Viele Frauen fühlen sich in den männerdominierten MINT-Berufen ungerecht behandelt, denn immer noch verdienen sie deutlich weniger Geld als Männer. Wie kann man ein Umdenken in den Personalabteilungen erreichen?
Frauen müssen sich für Ihre Interessen einsetzen. Gut ist es natürlich, wenn mehr Frauen in Führungspositionen sind. Das seit diesem Jahr geltende Gesetz für eine Geschlechterquote für Aufsichtsräte in börsennotierten Unternehmen ist ein wichtiger Schritt dahin. Einige Unternehmen haben verstanden, dass sie mehr weibliche Beschäftigte brauchen. Wenn die ungleiche Bezahlung nicht aufhört, bin ich für ein weiteres Gesetz.

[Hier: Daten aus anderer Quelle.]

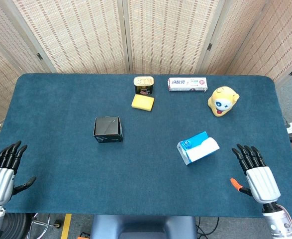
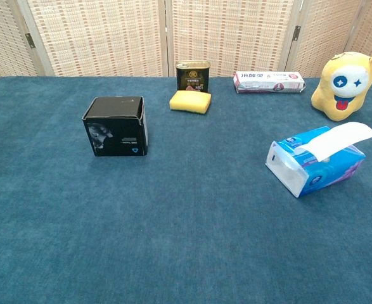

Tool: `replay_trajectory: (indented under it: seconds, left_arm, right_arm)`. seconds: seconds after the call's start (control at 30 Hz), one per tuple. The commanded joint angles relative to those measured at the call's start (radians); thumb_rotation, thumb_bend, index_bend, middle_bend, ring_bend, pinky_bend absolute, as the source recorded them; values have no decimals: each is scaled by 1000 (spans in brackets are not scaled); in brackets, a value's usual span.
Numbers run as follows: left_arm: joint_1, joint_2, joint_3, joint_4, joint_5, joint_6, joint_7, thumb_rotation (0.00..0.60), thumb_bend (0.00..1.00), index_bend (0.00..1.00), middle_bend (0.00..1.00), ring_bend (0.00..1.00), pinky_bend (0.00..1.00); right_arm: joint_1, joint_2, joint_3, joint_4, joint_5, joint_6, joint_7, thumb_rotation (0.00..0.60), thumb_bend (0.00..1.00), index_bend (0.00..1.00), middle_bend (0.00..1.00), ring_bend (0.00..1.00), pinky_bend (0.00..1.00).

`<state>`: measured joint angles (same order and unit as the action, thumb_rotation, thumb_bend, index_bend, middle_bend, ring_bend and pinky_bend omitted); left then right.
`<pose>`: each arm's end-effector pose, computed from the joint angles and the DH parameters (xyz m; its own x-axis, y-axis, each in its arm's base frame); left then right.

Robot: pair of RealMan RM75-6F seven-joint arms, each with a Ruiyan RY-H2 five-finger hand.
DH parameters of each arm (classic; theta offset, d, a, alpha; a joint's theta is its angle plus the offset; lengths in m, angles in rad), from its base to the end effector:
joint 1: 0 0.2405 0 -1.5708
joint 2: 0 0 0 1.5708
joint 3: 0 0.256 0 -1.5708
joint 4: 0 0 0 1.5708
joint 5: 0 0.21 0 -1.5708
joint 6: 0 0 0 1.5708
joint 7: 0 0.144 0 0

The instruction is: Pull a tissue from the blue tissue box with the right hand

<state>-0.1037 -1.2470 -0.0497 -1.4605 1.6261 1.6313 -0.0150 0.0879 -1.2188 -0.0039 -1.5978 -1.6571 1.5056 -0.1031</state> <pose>-0.3002 0.1854 0.1430 0.3884 -0.1498 0.9092 0.9010 -0.1454 -0.4088 -0.2852 -0.1680 0.1164 0.4229 -0.0225 0.9059 -0.8943 -0.1719 0.4132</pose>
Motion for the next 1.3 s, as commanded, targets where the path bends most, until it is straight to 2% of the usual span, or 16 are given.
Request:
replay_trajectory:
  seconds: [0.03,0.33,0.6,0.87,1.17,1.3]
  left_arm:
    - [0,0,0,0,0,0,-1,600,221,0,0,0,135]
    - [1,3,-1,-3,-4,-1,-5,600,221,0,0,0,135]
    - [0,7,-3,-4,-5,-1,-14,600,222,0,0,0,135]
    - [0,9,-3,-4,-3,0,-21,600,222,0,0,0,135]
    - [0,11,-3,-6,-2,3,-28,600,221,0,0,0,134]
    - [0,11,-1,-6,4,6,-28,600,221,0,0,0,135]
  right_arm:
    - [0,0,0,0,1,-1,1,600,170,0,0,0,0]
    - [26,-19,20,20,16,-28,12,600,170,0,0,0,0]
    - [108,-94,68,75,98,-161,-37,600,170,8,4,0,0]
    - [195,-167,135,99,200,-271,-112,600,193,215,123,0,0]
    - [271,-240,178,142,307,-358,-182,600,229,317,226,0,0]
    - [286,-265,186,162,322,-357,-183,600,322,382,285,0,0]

Was macht die Landesregierung, um mehr Frauen für MINT-Berufe zu gewinnen?

Es gibt zum Beispiel in jedem Jahr den Girls‘ Day, bei dem Schülerinnen ab der 5. Klasse für einen Tag in naturwissenschaftlich-technische Berufe hineinschnuppern können. Viele Schulen in Schleswig-Holstein machen mit, und das finde ich sehr gut. Das Bildungsministerium hat viele Projekte für Mädchen, die sich für Naturwissenschaften interessieren. Roberta habe ich bereits erwähnt, auch das Projekt LüttIng ist ein gutes Beispiel, das sind Technik-Akademien für Schülerinnen und Schüler. Dabei kooperieren Schulen, Hochschulen und Unternehmen, um technische Produkte zu planen, zu gestalten und herzustellen.

Sehr geehrte Frau Ernst, wir danken Ihnen für die Antworten.